Arzac est condamné aux travaux forcés—pour avoir porté un faux témoignage en faveur de Besson.
Ce qui est prouvé aux débats,—prouvé pour vous jusqu’à l’évidence,—puisque vous avez condamné Besson à la peine de mort,—puisque pour vous Besson a assassiné M. de Marcellange,—c’est que les dames de Chamblas ont,—comme Arzac,—rendu un faux témoignage en faveur de Besson—et qu’elles ont rendu ce témoignage pour sauver l’assassin de leur gendre et de leur mari.
Je ne vous donne pas ici mon opinion,—je vous donne la vôtre,—la vôtre approuvée par un jugement terrible,—par une condamnation à mort.
Et si vous rapprochez de ce fait les autres circonstances des débats,—ne vous naît-il pas d’autres pensées dans l’esprit?—D’où vient donc que ces pensées que tout le monde a, personne,—ni au tribunal ni dans la presse, n’a osé les formuler tout haut?—Quelle puissance invisible protége donc ces deux femmes?—quel danger mystérieux court donc l’imprudent qui parlerait hautement? quel prestige vous frappe donc tous de terreur?—Ce danger, je veux le connaître,—et je vais m’y exposer pour le connaître.
Dans ma conviction, sur mon âme et sur ma conscience,—ou Besson est innocent,—ou madame de Chamblas et madame de Marcellange sont ses complices.

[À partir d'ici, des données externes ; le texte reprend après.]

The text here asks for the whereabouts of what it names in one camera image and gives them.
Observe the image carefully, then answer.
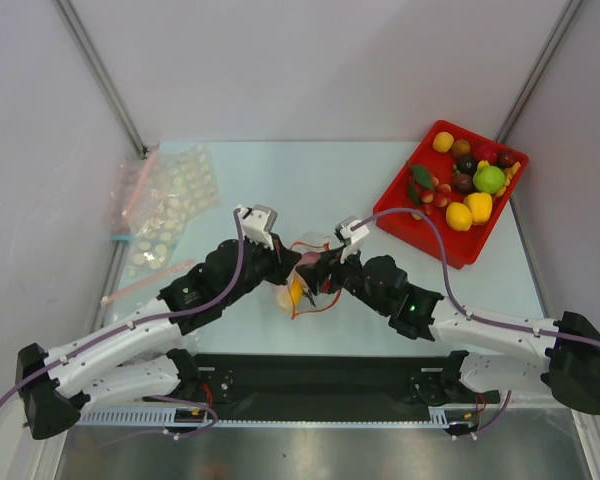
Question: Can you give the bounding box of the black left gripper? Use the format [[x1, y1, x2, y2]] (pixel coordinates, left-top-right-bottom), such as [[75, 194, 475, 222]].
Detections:
[[220, 231, 301, 307]]

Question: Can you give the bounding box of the purple onion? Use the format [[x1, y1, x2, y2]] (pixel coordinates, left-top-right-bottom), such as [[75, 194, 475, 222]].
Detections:
[[298, 251, 321, 265]]

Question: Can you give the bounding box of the clear zip bag orange zipper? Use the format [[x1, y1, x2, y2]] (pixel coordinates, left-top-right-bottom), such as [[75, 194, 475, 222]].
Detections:
[[273, 231, 341, 319]]

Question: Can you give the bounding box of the orange yellow mango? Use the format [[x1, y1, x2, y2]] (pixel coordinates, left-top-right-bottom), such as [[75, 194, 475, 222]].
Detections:
[[278, 279, 304, 310]]

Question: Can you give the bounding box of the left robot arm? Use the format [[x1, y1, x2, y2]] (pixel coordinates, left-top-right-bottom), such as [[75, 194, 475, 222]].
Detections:
[[16, 235, 301, 440]]

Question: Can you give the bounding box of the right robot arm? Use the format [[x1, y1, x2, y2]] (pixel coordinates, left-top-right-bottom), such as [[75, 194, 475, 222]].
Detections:
[[296, 252, 600, 415]]

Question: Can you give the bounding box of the bag of white slices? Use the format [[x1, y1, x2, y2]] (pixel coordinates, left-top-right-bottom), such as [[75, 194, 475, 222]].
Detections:
[[122, 144, 220, 278]]

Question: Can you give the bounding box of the pink zipper empty bag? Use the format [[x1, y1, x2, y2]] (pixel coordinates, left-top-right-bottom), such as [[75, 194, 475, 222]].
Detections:
[[100, 160, 193, 312]]

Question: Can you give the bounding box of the red lychee cluster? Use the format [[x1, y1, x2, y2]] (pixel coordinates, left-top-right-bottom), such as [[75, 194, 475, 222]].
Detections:
[[407, 163, 451, 221]]

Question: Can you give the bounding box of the yellow lemon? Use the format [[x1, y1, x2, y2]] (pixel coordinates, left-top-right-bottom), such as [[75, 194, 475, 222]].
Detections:
[[445, 202, 473, 232]]

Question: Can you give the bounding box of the red plastic tray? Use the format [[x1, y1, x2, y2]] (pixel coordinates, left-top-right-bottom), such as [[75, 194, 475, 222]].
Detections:
[[373, 120, 529, 269]]

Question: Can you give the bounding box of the yellow bell pepper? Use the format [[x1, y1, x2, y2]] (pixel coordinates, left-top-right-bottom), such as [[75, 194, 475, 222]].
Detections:
[[463, 192, 493, 225]]

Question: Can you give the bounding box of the dark purple mangosteen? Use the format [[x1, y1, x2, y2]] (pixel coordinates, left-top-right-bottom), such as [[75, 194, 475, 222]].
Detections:
[[455, 154, 478, 176]]

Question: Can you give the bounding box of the green apple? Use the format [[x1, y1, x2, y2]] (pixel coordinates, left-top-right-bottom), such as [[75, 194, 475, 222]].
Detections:
[[473, 166, 506, 195]]

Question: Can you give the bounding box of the red apple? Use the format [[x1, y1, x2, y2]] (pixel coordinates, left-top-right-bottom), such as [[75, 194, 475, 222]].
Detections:
[[473, 143, 499, 164]]

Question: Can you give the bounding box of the dark plum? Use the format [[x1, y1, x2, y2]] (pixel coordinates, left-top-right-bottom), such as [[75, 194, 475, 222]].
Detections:
[[497, 149, 518, 169]]

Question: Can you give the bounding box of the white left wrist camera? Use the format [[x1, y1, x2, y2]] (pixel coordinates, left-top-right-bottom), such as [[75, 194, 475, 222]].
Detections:
[[237, 204, 278, 250]]

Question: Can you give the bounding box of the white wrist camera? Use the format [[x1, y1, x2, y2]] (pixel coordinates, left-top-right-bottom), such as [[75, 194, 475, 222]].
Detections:
[[334, 216, 369, 264], [237, 204, 278, 250]]

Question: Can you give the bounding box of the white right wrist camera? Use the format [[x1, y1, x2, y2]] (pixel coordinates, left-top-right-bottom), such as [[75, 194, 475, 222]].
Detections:
[[334, 216, 369, 264]]

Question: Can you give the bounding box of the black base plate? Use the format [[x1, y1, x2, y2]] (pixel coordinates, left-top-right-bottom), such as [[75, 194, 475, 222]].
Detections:
[[167, 349, 500, 420]]

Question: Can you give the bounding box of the white cable duct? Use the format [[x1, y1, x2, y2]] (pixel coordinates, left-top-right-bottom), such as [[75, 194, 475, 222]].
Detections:
[[77, 404, 478, 430]]

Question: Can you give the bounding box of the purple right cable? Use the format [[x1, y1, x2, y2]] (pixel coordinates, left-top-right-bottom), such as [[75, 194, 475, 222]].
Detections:
[[349, 208, 600, 441]]

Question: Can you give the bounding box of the purple cable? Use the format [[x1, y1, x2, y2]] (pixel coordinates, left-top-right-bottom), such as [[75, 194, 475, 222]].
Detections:
[[0, 209, 246, 444], [349, 208, 600, 441]]

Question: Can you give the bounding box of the left aluminium frame post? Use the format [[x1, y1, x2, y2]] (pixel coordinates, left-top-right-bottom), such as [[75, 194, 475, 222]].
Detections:
[[51, 0, 149, 159]]

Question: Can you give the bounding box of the aluminium frame post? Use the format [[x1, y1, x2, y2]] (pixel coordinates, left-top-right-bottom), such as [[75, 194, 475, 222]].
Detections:
[[51, 0, 149, 159], [494, 0, 587, 144]]

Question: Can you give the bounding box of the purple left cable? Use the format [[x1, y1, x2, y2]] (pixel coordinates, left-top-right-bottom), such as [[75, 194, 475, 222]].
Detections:
[[0, 209, 246, 444]]

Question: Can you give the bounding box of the right aluminium frame post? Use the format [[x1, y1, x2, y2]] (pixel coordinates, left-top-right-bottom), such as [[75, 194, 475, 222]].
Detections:
[[494, 0, 587, 144]]

Par votre jugement vous avez déclaré qu’elles avaient rendu, comme Arzac, le pauvre berger qui est aux galères pour ce fait, un faux témoignage en faveur de Besson. Et quand ce faux témoignage a pour but de sauver l’assassin du gendre de l’une, du mari de l’autre,—comment l’appelez-vous?
«Ou Besson est innocent, ou les dames de Chamblas sont ses complices.»
Un homme fort petit—parlait de sa force prodigieuse devant M. Dorsay,—qui est d’une taille élevée: «Monsieur, disait-il avec ce ton haineux qu’ont les hommes de petite taille quand ils parlent des grands,—il n’y a pas un exercice de force ou d’adresse,—il n’y a rien, en un mot, que fasse un homme aussi grand que vous—que je ne m’engage à faire aussi bien que lui.»
M. Dorsay,—levant le bras,—toucha du bout du doigt le plafond du salon et lui dit: «Faites cela.»